Jennifer Trant is a the Executive Director of the Art Museum Image Consortium (AMICO) an innovative not-for-profit collaboration that shares, shapes and standardizes museum digital documentation and makes it available for educational use. Trant serves on the Board of the Media and Technology Committee of the American Association of Museums (AAM), is past chair of the Multimedia Working Group of the International Council of Museums (ICOM) Committee on Documentation (CIDOC), is co-chair of the Museums and the Web Conference and the International Cultural Heritage Informatics Meeting (ICHIM), and was on the program committee of the ACM Digital Libraries conference in 1999 and 2000.
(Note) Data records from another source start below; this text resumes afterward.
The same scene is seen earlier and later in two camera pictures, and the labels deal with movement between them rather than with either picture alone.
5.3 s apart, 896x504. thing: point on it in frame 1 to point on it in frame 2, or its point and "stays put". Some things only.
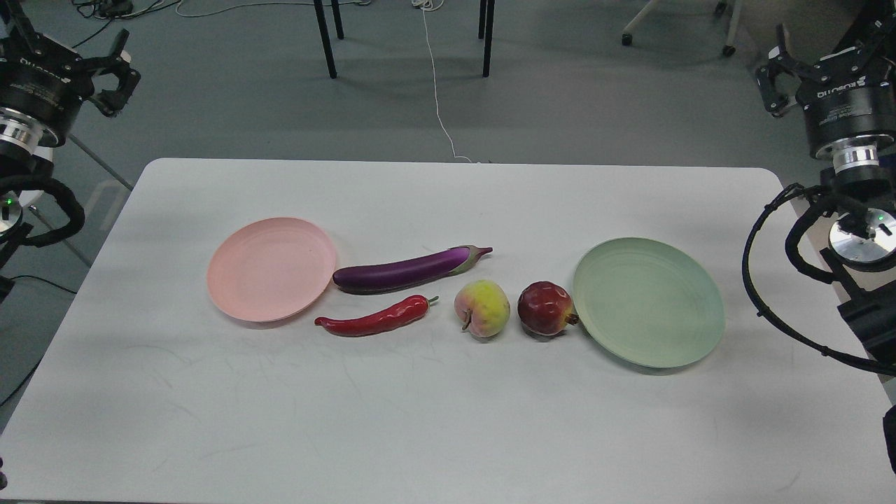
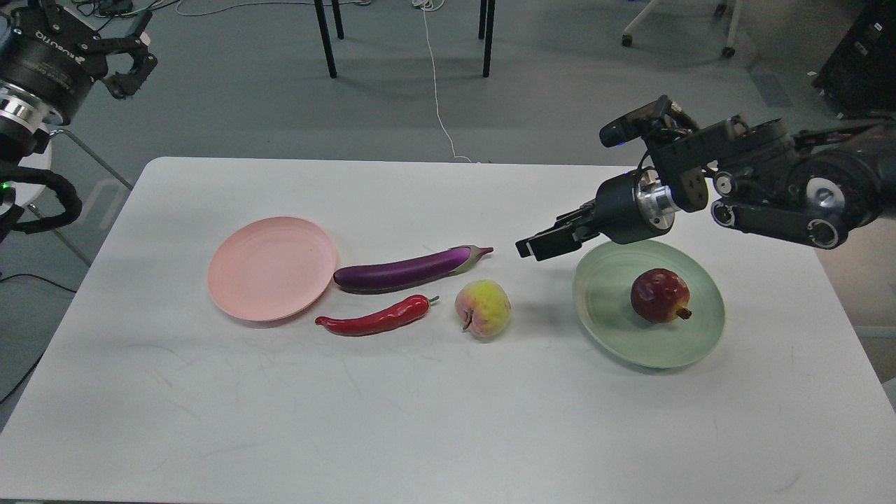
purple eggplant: [408, 272] stays put
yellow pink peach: [483, 306] stays put
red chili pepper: [393, 317] stays put
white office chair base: [721, 6] stays put
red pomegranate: [545, 307] to [660, 295]
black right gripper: [861, 103] to [628, 208]
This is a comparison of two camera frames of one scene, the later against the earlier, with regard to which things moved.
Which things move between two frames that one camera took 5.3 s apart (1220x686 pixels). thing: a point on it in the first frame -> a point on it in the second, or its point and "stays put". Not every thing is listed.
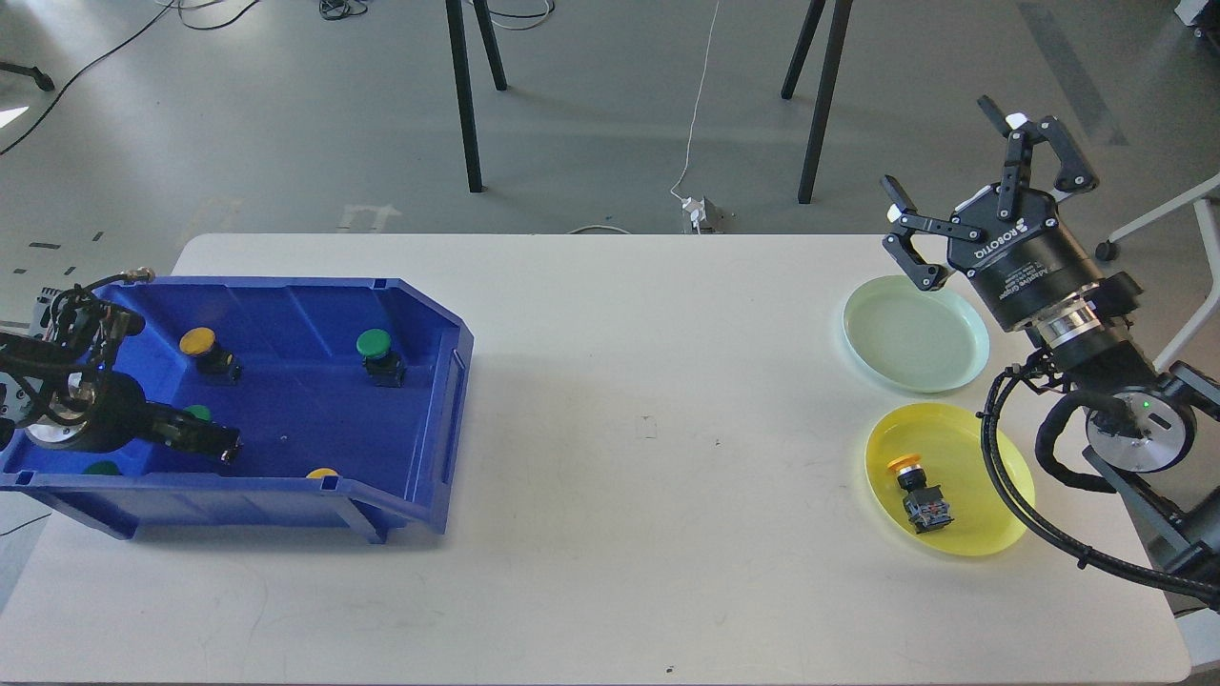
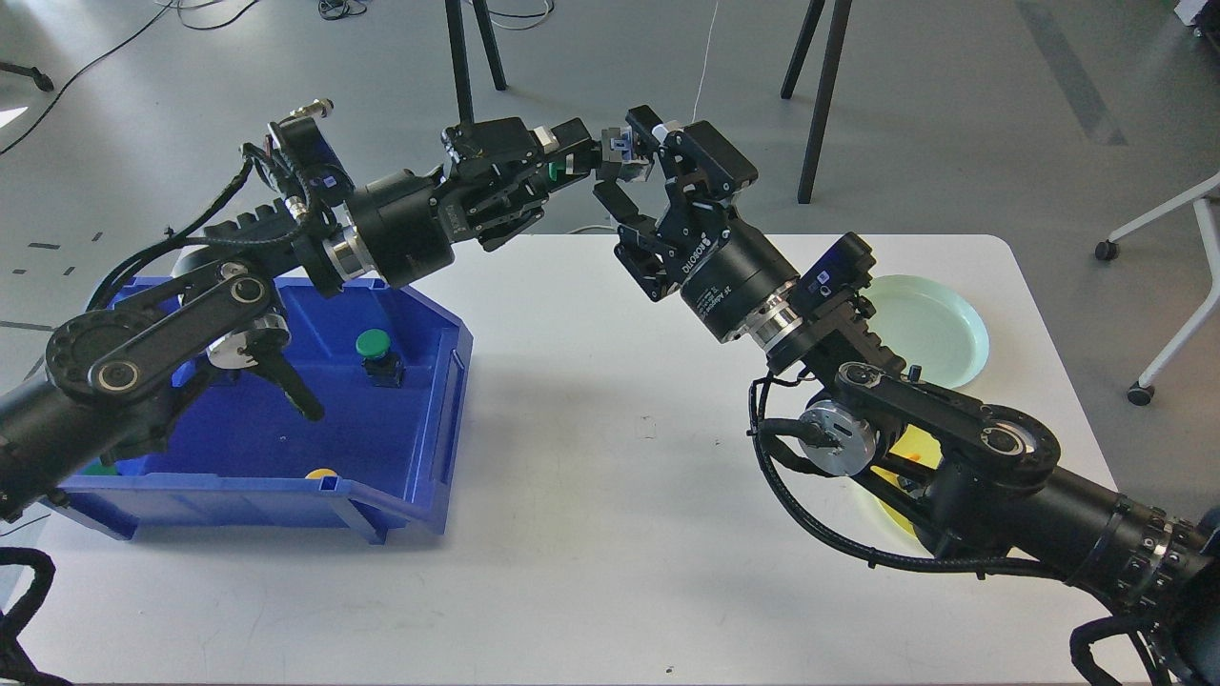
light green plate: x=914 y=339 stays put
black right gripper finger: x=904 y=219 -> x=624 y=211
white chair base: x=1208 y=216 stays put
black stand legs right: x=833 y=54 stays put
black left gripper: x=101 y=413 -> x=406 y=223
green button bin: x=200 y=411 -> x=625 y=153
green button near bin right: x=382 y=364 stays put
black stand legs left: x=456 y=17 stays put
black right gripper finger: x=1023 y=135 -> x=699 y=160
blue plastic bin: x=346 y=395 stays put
She was the first Director of the Museum Educational Site Licensing Project (MESL), an innovative project to explore the use of digital museum documentation on university campuses, participated in the Visual Images Working Group of Conference on Fair Use (CONFU). Trant was Editor-in-Chief of Archives and Museum Informatics: the cultural heritage informatics quarterly, a peer-reviewed journal from Kluwer Academic Publishers, from 1997-2000.

Trained as an Historian (BA Hons, Trinity College, Toronto) and Art Historian (MA, Queen's University, Kingston) Trant's career has included work with the National Gallery of Canada, the Canadian Centre for Architecture, the Getty Art History Information Program, The Art Information Task Force (a joint project of the College Art Association and the Getty Project that produced the Categories for the Description of Works of Art), the Arts and Humanities Data Service, King's College, London, England and Archives & Museum Informatics, a cultural heritage informatics consulting firm. Hercurrent interests center around the use of technology to improve access to cultural heritage information, and to integrate the culture fully into digital libraries for research, learning and enjoyment.


Renate Wiedenhoeft

Renate Wiedenhoeft is President and co-founder of Saskia Ltd. Cultural Documentation. Saskia was established in 1966, amidst the dynamic forces of art history at Columbia University in the sixties, to provide high quality images for serious art history research and education. Quickly acquiring the support of the ten largest research institutions in the country, and with the partnership of Fulbright scholar Ron Wiedenhoeft, Renate grew the company into the important archive that it is today. She has been active in numerous organizations over the past 35 years -- such as CAA since 1966 and VRA since its inception. Other related organizations include ARLIS/NA, US/ICOMOS/ National Trust Organization. Renate has overseen many transitions in the materials Saskia provides for scholarly study -- not only in the kinds of materials offered but also in the difficulties of acquiring those materials. From having to help free her husband from nine months of imprisonment in East Berlin for photographing architecture, to negotiating rights with museums around the world, Renate's breadth of experience offers a broad perspective on the many issues involved in providing educational materials in an ever-changing environment.